A Primeira Seção do Tribunal de Apelação de Gênova reduziu para 14 anos a pena de prisão perpétua de primeiro grau de Salvatore Aldobrandi, 76 anos, natural de San Sosti (Cosenza), mas residente em Sanremo há anos. O homem foi condenado a prisão perpétua em 15 de dezembro de 2025 pelo Tribunal de Justiça de Imperia, sob a acusação de homicídio voluntário, agravado por motivos baixos, por ter matado Sargonia Dankha, de 21 anos, de origem iraquiana, naturalizada sueca, que desapareceu no ar em 13 de novembro de 1995, em Linköping, na Suécia.
O recálculo da sentença
O juiz considerou o fator atenuante genérico prevalecente sobre a circunstância agravante. Nesse ponto, o recálculo da pena partiu da base de 21 anos, com desconto de um terço da pena. O veredicto chegou tarde da noite, após uma longa deliberação após uma audiência de sete horas.

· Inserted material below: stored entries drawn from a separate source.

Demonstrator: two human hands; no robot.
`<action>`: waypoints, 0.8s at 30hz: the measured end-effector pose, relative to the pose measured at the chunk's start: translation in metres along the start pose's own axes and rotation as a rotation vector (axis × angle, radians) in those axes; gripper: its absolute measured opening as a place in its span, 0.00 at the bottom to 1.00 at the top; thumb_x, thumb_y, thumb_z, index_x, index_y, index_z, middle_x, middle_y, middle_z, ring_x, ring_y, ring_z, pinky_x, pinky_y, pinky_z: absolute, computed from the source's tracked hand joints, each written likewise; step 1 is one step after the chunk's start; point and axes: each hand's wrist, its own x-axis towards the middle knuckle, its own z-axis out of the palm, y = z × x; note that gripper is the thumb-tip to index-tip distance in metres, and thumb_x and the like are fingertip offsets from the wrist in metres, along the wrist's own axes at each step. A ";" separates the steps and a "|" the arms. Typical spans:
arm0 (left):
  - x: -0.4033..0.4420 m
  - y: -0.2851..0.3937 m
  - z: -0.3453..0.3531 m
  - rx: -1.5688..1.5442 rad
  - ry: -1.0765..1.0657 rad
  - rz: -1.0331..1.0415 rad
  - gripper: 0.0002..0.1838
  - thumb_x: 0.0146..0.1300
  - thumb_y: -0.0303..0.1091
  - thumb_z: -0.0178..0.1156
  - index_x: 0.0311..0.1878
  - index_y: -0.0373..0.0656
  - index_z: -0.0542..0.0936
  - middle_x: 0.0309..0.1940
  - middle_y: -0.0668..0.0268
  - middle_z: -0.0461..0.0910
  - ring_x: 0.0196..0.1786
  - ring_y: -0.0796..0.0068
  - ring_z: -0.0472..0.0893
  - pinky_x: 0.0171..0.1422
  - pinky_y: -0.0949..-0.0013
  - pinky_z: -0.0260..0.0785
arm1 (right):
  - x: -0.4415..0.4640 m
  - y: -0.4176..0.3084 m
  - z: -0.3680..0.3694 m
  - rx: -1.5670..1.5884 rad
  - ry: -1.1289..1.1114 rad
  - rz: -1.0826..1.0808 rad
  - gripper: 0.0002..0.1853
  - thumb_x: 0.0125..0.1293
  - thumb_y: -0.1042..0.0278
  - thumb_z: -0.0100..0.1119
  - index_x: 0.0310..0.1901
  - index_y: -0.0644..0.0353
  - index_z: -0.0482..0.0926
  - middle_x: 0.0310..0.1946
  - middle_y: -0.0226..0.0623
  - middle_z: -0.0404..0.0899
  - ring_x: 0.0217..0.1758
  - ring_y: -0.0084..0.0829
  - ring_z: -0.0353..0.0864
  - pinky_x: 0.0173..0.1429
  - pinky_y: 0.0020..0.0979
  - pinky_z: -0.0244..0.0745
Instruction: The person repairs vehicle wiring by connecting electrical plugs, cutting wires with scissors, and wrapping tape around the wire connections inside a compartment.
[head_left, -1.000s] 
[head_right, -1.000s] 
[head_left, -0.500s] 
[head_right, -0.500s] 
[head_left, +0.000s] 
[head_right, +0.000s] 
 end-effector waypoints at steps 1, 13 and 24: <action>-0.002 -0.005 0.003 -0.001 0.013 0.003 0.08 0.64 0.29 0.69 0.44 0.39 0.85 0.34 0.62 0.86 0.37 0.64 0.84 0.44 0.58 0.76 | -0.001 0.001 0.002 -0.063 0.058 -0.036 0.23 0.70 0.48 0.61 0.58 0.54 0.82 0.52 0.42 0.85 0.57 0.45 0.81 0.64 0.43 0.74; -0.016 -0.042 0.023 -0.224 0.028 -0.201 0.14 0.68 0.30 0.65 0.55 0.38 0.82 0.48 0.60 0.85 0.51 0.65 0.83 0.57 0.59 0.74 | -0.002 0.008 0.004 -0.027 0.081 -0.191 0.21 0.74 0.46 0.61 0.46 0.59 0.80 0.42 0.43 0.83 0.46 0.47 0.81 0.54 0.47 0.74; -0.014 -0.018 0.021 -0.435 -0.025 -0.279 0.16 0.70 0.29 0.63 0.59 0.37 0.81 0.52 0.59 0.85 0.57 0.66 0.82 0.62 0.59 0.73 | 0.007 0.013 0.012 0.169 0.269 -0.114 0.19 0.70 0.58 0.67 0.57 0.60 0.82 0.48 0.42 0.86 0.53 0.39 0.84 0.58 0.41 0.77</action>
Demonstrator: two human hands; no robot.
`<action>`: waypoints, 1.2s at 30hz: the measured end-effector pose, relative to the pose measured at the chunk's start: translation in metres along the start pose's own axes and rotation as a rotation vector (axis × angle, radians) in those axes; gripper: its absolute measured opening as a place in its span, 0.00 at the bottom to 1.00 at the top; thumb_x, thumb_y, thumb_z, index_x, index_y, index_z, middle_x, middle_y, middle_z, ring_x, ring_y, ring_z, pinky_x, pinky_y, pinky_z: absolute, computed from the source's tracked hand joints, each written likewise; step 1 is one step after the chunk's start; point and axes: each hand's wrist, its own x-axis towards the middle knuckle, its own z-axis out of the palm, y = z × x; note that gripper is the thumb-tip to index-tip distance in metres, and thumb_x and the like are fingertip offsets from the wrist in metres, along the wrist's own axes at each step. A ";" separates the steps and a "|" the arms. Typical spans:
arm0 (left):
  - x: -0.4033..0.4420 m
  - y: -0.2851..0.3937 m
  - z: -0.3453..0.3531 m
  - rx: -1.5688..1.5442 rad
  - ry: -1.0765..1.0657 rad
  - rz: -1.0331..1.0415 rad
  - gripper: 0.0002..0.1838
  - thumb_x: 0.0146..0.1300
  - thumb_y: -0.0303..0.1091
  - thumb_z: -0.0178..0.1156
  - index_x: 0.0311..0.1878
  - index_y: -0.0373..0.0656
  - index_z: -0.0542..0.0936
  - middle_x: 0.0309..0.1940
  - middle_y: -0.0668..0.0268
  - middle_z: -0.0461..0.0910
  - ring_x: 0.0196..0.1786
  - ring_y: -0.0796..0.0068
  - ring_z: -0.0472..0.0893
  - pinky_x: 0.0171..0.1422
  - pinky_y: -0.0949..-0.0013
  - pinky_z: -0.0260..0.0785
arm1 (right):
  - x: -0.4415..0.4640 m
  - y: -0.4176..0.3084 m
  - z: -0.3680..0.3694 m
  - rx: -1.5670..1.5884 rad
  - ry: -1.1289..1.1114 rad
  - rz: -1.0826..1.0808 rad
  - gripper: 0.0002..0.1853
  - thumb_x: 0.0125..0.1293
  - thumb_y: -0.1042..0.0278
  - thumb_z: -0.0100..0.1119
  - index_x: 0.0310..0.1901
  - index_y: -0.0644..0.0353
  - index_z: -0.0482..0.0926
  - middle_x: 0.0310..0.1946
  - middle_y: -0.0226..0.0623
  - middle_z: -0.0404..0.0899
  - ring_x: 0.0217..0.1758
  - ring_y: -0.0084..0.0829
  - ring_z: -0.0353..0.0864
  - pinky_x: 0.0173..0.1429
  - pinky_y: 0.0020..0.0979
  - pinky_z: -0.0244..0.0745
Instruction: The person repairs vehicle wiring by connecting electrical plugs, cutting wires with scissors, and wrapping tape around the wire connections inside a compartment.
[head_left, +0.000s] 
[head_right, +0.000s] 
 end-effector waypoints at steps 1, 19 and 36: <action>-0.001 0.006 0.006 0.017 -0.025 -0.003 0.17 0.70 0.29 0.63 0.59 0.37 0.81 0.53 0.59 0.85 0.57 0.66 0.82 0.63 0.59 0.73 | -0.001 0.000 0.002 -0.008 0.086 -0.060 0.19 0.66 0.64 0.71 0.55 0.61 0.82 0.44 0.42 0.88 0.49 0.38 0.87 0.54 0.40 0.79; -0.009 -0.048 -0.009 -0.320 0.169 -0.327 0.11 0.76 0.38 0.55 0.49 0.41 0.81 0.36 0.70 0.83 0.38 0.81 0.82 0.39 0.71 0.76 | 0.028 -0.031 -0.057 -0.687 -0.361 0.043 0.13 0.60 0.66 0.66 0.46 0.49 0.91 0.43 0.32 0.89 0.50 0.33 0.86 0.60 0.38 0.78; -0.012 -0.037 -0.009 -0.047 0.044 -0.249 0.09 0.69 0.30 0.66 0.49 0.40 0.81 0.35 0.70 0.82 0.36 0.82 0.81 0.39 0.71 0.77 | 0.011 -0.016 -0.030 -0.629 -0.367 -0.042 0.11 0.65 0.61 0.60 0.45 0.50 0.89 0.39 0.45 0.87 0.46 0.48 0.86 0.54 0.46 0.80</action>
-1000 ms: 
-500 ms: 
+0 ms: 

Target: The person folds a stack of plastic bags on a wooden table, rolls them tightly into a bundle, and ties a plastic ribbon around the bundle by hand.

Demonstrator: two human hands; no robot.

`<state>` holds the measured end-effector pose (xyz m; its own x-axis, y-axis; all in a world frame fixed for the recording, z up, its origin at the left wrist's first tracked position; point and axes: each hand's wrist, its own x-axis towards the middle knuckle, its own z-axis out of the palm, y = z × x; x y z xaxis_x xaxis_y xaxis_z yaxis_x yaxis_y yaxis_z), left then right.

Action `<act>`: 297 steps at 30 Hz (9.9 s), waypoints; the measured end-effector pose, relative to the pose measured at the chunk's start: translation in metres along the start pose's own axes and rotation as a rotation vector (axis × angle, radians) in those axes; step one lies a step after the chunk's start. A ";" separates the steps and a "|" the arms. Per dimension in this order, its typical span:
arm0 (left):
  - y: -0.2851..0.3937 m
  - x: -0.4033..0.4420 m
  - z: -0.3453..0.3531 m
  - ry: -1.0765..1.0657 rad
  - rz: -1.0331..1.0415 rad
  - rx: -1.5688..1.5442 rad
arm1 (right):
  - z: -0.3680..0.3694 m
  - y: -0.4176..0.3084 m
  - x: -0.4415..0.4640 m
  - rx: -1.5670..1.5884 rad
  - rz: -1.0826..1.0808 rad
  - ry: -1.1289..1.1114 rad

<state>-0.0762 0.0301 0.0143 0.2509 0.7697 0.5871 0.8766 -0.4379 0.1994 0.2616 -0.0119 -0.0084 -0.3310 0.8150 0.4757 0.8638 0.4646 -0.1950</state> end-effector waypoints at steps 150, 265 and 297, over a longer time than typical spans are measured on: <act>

As posições da acusação e da defesa
Durante o julgamento, o procurador-geral Enrico Zucca pediu a confirmação da pena de prisão perpétua, apoiado pela parte civil com o advogado Francesco Rubino. A defesa, representada pelos advogados Fabrizio Cravero e Mario Ventimiglia, pediu inicialmente a inadmissibilidade do julgamento na Itália, argumentando no mérito a ausência de provas do homicídio. Alternativamente, os advogados pediram a absolvição ou a prescrição, definindo-a como um “ato de coragem” para com um homem de idade avançada.
A reação da família
«Tive notícias do irmão da Sargonia, que ainda estava feliz», comenta o advogado Rubino. O jovem declarou ao advogado: “Estou grato à Itália, você fez um bom trabalho e de qualquer forma reconheceram que Aldobrandi matou minha irmã”.